Esta mística visão, embasada na teoria das inteligências múltiplas, supõe, romanticamente, que o desempenho acadêmico de nossos estudantes possa ser melhorado desde que o mesmo seja ensinado fazendo jus a uma inteligência que lhe seja convenientemente apropriada. A premissa fundamental é que todos têm potenciais, e que as implicações das limitações intelectuais devem ser ignoradas. Os educadores que endossam estas inteligências múltiplas esquecem, entretanto, que, mesmo dentro de cada uma destas habilidades, há grandes variações. Por exemplo, a corporal-cinestésica varia desde alguém que mal consegue se sustentar sobre seus próprios pés a um Diego Hypólito, que realiza triplos saltos mortais. De modo similar, têm-se, também, a musical, que varia desde um tom surdo a uma sinfonia de Mozart. A espacial, que vai desde alguém que perde um molho de chaves, em sua própria casa, a Oscar Niemayer, que cria Brasília. A lingüística, variando desde pessoas incapazes de formar sentenças, a Saramago, que usa palavras poéticas para enaltecer a sua bela esposa. A lógico-matemática, que varia desde a incapacidade para entender causa e efeito, até Steve Hawking, que elaborou uma teoria complexa acerca da origem do universo. A interpessoal, que vai desde o autismo até Silvio Santos, capaz de nos vender centenas de carnês baús da felicidade, e ainda obter troco. E, finalmente, a intrapessoal, que vai desde um narcisismo indisciplinado, a D. Evaristo Arns, capaz de capturar a tristeza e a alegria de uma nação.
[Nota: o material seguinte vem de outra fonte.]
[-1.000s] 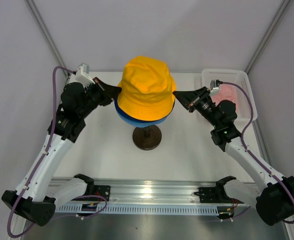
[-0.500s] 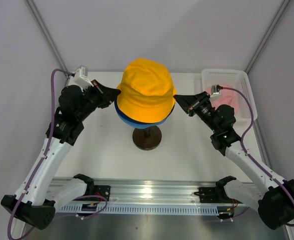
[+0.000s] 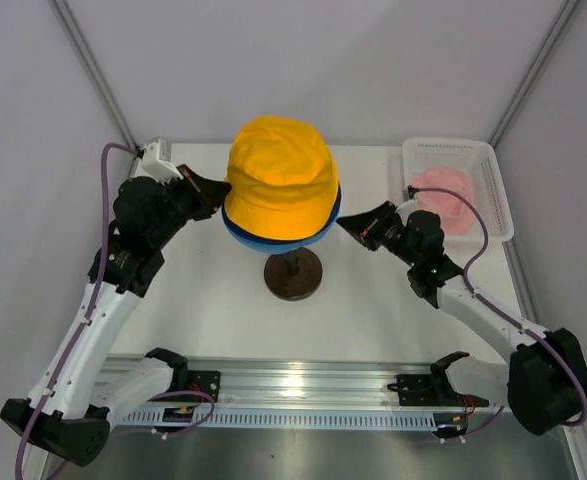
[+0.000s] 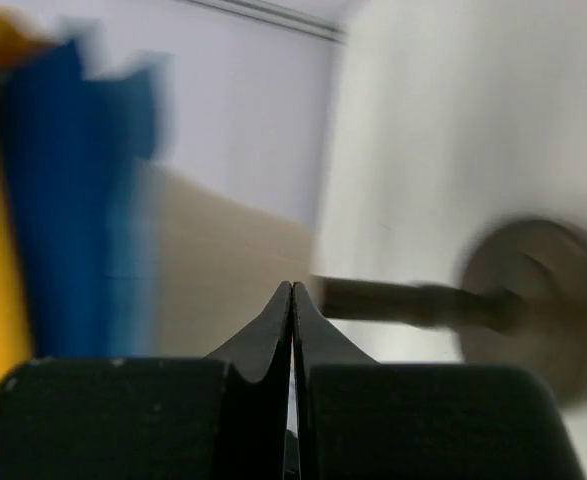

Os advogados do romantismo educacional têm dificuldade em entender que é impossível, para muitas pessoas, desempenhar otimamente bem, em qualquer uma das disciplinas acima mencionadas, não importa o quanto elas pratiquem. Eles devem entender a diferença entre graus, dentro de um tipo de inteligência, e as diferentes formas ou tipos de inteligência. Em resumo, as diferentes inteligências múltiplas não promovem os “resultados mágicos” aventados, e tampouco são igualmente valiosas ao longo da vida adulta.